**Task to carry out**
Nothing outside the stretch is wanted. Repeat exactly the lines of the listing below from the one that contains "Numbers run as" through the one that contains "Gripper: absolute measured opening", both ends included.

**Recorded data**
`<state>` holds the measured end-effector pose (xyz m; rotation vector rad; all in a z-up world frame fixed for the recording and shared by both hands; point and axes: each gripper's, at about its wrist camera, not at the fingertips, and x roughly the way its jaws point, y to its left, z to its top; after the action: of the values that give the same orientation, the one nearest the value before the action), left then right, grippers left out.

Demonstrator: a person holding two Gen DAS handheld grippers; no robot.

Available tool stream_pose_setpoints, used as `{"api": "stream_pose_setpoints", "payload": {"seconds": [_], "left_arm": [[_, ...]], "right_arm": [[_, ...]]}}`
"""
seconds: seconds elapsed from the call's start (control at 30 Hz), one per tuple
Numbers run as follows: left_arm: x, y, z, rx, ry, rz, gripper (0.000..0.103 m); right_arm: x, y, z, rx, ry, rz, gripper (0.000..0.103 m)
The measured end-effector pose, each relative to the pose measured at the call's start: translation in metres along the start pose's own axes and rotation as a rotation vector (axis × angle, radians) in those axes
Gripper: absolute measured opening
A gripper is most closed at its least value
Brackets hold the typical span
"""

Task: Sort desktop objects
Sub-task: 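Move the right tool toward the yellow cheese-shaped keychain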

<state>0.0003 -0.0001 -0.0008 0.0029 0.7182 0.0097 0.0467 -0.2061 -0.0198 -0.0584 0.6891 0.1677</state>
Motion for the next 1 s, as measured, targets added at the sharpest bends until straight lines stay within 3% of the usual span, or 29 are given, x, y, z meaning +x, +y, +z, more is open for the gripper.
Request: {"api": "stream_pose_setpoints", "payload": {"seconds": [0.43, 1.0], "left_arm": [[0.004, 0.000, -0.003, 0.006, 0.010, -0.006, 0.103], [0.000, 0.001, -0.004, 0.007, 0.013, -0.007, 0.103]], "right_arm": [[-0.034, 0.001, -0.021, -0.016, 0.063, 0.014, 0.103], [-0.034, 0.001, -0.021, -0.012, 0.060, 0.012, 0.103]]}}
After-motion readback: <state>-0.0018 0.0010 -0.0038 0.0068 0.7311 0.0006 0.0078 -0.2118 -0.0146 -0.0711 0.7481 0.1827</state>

**Exercise response**
Numbers run as follows: left_arm: x, y, z, rx, ry, rz, gripper (0.000..0.103 m); right_arm: x, y, z, rx, ry, rz, gripper (0.000..0.103 m)
The measured end-effector pose, each relative to the pose measured at the call's start: translation in metres along the start pose's own axes and rotation as a rotation vector (axis × angle, radians) in those axes
Gripper: absolute measured opening

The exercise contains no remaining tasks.